Each line below needs to be printed again exactly.
=======
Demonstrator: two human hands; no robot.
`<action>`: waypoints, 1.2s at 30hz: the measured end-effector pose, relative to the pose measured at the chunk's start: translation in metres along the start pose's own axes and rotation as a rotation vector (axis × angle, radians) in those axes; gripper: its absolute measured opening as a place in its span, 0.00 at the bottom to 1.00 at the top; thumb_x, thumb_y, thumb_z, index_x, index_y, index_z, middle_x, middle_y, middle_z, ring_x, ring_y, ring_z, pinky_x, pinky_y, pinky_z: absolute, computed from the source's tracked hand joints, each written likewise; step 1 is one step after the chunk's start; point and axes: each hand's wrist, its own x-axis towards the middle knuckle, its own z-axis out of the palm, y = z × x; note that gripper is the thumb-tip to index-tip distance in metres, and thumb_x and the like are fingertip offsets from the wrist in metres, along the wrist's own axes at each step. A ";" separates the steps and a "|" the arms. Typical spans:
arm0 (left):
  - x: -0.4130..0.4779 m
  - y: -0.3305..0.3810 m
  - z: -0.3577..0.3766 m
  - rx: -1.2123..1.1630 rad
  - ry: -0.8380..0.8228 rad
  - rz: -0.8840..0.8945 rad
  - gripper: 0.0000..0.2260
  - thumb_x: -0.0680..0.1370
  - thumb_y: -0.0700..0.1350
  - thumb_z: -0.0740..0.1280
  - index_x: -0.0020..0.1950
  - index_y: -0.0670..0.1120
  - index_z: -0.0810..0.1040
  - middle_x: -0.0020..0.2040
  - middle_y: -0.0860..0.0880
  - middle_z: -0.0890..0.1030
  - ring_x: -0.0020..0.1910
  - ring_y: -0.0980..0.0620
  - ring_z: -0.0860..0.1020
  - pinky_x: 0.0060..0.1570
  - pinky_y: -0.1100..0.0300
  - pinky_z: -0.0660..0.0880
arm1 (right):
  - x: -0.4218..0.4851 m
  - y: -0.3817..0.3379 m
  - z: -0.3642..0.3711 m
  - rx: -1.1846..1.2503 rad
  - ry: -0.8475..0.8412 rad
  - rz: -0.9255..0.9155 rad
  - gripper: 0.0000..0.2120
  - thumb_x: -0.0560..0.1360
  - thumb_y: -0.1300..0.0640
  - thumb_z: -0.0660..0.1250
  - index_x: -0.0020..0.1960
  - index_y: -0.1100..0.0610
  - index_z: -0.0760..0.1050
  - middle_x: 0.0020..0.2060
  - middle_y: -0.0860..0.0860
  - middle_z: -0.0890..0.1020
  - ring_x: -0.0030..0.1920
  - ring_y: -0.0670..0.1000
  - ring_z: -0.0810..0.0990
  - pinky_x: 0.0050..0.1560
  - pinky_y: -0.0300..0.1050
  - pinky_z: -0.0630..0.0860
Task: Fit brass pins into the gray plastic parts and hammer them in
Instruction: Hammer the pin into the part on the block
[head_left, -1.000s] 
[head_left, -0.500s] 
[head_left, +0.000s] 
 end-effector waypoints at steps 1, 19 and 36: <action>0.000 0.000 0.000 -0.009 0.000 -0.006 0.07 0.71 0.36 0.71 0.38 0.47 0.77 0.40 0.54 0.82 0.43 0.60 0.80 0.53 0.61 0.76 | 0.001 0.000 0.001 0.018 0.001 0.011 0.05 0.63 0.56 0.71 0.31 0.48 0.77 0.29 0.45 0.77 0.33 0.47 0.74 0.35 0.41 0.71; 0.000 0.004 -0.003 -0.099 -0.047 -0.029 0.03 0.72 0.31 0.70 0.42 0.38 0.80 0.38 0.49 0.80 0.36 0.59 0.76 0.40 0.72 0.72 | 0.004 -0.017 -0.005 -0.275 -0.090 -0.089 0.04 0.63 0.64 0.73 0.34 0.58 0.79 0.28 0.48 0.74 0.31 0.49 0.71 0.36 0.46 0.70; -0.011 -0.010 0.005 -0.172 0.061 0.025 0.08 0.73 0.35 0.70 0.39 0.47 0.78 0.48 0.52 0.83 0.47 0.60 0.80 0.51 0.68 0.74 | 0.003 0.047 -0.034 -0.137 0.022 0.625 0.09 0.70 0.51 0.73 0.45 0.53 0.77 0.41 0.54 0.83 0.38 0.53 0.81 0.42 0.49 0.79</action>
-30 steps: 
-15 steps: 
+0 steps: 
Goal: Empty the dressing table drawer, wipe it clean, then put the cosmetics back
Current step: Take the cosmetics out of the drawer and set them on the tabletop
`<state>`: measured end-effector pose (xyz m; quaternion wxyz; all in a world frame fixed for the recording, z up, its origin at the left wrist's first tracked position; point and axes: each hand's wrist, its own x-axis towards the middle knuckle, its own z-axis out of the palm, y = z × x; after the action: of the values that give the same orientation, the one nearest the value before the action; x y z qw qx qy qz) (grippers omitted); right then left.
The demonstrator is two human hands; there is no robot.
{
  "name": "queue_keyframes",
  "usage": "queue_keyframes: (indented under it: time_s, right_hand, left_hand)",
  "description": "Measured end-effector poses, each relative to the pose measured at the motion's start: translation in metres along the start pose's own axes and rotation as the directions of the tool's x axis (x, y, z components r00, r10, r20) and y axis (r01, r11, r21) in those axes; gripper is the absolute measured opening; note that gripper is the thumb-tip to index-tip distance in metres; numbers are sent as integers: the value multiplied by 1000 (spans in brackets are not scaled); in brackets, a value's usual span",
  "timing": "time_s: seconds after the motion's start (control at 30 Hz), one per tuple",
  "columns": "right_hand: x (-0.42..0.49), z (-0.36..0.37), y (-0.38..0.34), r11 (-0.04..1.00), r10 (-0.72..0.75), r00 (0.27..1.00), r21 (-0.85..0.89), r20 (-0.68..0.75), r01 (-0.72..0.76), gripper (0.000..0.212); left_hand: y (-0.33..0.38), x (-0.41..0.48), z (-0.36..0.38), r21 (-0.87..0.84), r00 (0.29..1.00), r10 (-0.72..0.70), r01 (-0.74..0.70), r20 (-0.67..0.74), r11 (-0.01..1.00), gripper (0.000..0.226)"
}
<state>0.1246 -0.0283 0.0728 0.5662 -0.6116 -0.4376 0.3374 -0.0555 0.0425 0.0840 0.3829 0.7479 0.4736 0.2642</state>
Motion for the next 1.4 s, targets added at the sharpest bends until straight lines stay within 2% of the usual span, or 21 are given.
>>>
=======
WORKED SOLUTION ->
Demonstrator: two human hands; no robot.
`<action>`: waypoints, 1.2s at 30hz: the measured end-effector pose, relative to the pose measured at the chunk's start: translation in metres along the start pose's own axes and rotation as a rotation vector (axis × angle, radians) in those axes; gripper: its absolute measured opening as a place in its span, 0.00 at the bottom to 1.00 at the top; thumb_x, thumb_y, thumb_z, index_x, index_y, index_z, middle_x, middle_y, middle_z, ring_x, ring_y, ring_z, pinky_x, pinky_y, pinky_z: absolute, computed from the source's tracked hand joints, each written likewise; step 1 is one step after the chunk's start; point and axes: each hand's wrist, its own x-axis towards the middle knuckle, its own z-axis out of the palm, y = z × x; note that gripper is the thumb-tip to index-tip distance in metres, and thumb_x and the like are fingertip offsets from the wrist in metres, along the wrist's own axes at each step. A ";" separates the steps and a "|" the arms. Typical spans:
arm0 (left):
  - x: -0.4130..0.4779 m
  - y: -0.3305..0.3810 m
  - z: -0.3577..0.3766 m
  - rx: -1.2123..1.1630 rad
  - ry: -0.8380..0.8228 rad
  - rz: -0.8840..0.8945 rad
  - gripper: 0.0000..0.2260
  - thumb_x: -0.0680..0.1370
  - thumb_y: -0.0700..0.1350
  - thumb_z: -0.0740..0.1280
  - index_x: -0.0020..0.1950
  - index_y: -0.0670..0.1120
  - index_z: -0.0810..0.1040
  - middle_x: -0.0020..0.2040
  - middle_y: -0.0860..0.0880
  - middle_z: -0.0890..0.1030
  - ring_x: -0.0020..0.1910
  - ring_y: -0.0980..0.0620
  - ring_z: -0.0860..0.1020
  - pinky_x: 0.0060..0.1570
  - pinky_y: -0.1100..0.0300
  - pinky_z: -0.0660..0.0880
arm1 (right):
  - x: -0.4218..0.4851 m
  - y: -0.3817..0.3379 m
  - z: -0.3642..0.3711 m
  - rx: -1.1846..1.2503 rad
  - ry: -0.8475..0.8412 rad
  - rz: -0.9255..0.9155 rad
  - gripper: 0.0000..0.2120
  - thumb_x: -0.0560..0.1360
  - thumb_y: -0.1300..0.0640
  - thumb_z: -0.0660..0.1250
  - index_x: -0.0020..0.1960
  - index_y: -0.1100..0.0610
  - index_z: -0.0760..0.1050
  - middle_x: 0.0020..0.2060
  - middle_y: -0.0860..0.0860
  - middle_z: -0.0890..0.1020
  - ring_x: -0.0030..0.1920
  - ring_y: -0.0670..0.1000
  - ring_z: -0.0810..0.0990
  - pinky_x: 0.0050..0.1560
  - pinky_y: -0.0300..0.1050
  - pinky_z: -0.0630..0.0860
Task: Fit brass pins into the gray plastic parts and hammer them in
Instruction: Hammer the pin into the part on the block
[head_left, -1.000s] 
[head_left, -0.500s] 
[head_left, +0.000s] 
 end-effector waypoints at steps 1, 19 and 36: <action>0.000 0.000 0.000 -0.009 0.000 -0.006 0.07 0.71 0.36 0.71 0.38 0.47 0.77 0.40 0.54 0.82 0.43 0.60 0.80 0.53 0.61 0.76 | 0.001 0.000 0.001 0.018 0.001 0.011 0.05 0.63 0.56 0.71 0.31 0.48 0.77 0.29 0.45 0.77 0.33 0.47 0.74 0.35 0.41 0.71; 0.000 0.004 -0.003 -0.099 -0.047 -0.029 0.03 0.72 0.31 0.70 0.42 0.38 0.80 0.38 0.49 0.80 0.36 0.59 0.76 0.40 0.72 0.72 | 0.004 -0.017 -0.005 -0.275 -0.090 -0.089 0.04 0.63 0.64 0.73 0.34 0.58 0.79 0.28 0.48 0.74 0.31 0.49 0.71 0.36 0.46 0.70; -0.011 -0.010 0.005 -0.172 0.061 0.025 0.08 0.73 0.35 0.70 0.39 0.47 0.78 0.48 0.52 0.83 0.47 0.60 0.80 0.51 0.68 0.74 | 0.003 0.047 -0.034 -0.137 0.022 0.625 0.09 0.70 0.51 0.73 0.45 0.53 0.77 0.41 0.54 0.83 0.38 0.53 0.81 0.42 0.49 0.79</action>
-30 steps: 
-15 steps: 
+0 steps: 
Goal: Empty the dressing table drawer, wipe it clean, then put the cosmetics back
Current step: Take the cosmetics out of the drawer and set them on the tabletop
`<state>`: measured end-effector pose (xyz m; quaternion wxyz; all in a world frame fixed for the recording, z up, its origin at the left wrist's first tracked position; point and axes: each hand's wrist, its own x-axis towards the middle knuckle, its own z-axis out of the palm, y = z × x; after the action: of the values that give the same orientation, the one nearest the value before the action; x y z qw qx qy qz) (grippers omitted); right then left.
The demonstrator is two human hands; there is no robot.
{
  "name": "queue_keyframes",
  "usage": "queue_keyframes: (indented under it: time_s, right_hand, left_hand)",
  "description": "Measured end-effector poses, each relative to the pose measured at the motion's start: translation in metres along the start pose's own axes and rotation as the directions of the tool's x axis (x, y, z components r00, r10, r20) and y axis (r01, r11, r21) in those axes; gripper is the absolute measured opening; note that gripper is the thumb-tip to index-tip distance in metres; numbers are sent as integers: the value multiplied by 1000 (spans in brackets are not scaled); in brackets, a value's usual span",
  "timing": "time_s: seconds after the motion's start (control at 30 Hz), one per tuple",
  "columns": "right_hand: x (-0.42..0.49), z (-0.36..0.37), y (-0.38..0.34), r11 (-0.04..1.00), r10 (-0.72..0.75), r00 (0.27..1.00), r21 (-0.85..0.89), r20 (-0.68..0.75), r01 (-0.72..0.76), gripper (0.000..0.212); left_hand: y (-0.33..0.38), x (-0.41..0.48), z (-0.36..0.38), r21 (-0.87..0.84), r00 (0.29..1.00), r10 (-0.72..0.70), r01 (-0.74..0.70), r20 (-0.67..0.74), r11 (-0.01..1.00), gripper (0.000..0.226)"
}
<state>0.1246 -0.0283 0.0728 0.5662 -0.6116 -0.4376 0.3374 -0.0555 0.0425 0.0840 0.3829 0.7479 0.4736 0.2642</state>
Motion for the next 1.4 s, targets added at the sharpest bends until straight lines stay within 2% of the usual span, or 21 are given.
>>>

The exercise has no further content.